Would you count the lines below that contain the string "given" and reply with that number only?

——

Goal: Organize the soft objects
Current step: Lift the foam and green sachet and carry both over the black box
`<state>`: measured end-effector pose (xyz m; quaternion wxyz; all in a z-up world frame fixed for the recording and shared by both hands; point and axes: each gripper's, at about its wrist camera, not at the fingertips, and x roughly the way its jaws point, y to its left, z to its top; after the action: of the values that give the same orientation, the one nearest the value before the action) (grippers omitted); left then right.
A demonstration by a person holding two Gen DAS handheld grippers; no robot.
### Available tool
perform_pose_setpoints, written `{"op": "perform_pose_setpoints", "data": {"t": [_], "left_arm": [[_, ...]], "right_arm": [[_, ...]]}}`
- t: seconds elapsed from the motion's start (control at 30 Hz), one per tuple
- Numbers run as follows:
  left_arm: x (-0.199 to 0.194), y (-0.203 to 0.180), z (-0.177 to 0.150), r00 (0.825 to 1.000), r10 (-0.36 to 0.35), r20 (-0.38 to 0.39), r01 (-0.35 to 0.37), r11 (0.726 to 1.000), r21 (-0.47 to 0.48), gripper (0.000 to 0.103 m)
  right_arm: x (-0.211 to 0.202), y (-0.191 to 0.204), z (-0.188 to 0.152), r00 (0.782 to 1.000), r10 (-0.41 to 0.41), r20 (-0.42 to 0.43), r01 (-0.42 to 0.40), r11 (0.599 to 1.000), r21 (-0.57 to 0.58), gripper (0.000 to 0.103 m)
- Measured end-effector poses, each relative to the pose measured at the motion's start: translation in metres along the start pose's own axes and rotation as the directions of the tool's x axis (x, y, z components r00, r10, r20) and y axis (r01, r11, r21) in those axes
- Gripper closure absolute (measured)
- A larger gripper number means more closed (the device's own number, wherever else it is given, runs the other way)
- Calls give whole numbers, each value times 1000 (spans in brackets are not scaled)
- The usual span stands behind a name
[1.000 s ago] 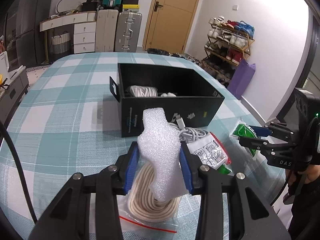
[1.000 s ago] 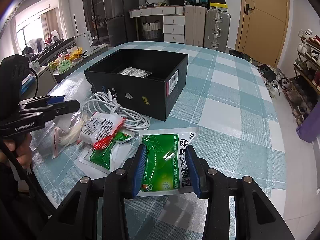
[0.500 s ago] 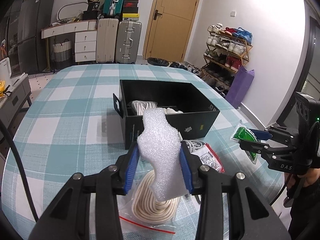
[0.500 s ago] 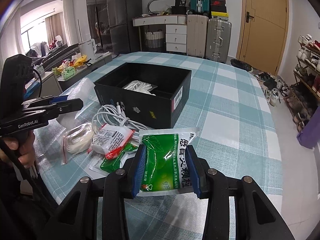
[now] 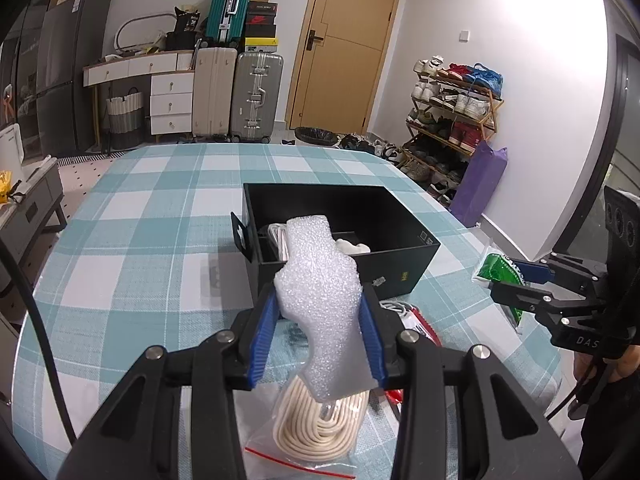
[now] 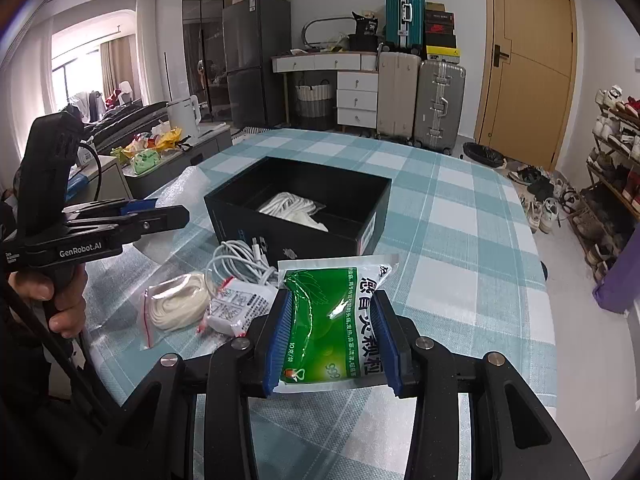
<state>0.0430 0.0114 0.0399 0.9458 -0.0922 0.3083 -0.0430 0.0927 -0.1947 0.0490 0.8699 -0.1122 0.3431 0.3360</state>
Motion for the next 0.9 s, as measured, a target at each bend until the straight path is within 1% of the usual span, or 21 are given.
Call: {"op": "perform_pose_setpoints", "data": {"t": [0.27, 0.5, 0.9], "left_arm": [[-2, 2, 12, 1000, 4, 21, -4, 1000, 10, 64], [0, -3, 25, 1000, -5, 27, 5, 1000, 28, 64], [10, -11, 44, 999, 5, 39, -7, 998, 58, 64]], "right_arm": [[-3, 4, 15, 1000, 10, 26, -10, 1000, 3, 63], [-4, 4, 29, 998, 14, 61, -15, 999, 28, 63], [0, -3, 54, 995, 34, 99, -39, 998, 49, 63]]}}
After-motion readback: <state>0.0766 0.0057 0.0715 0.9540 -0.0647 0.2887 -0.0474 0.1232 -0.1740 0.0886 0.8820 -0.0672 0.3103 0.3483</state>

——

Solution: 2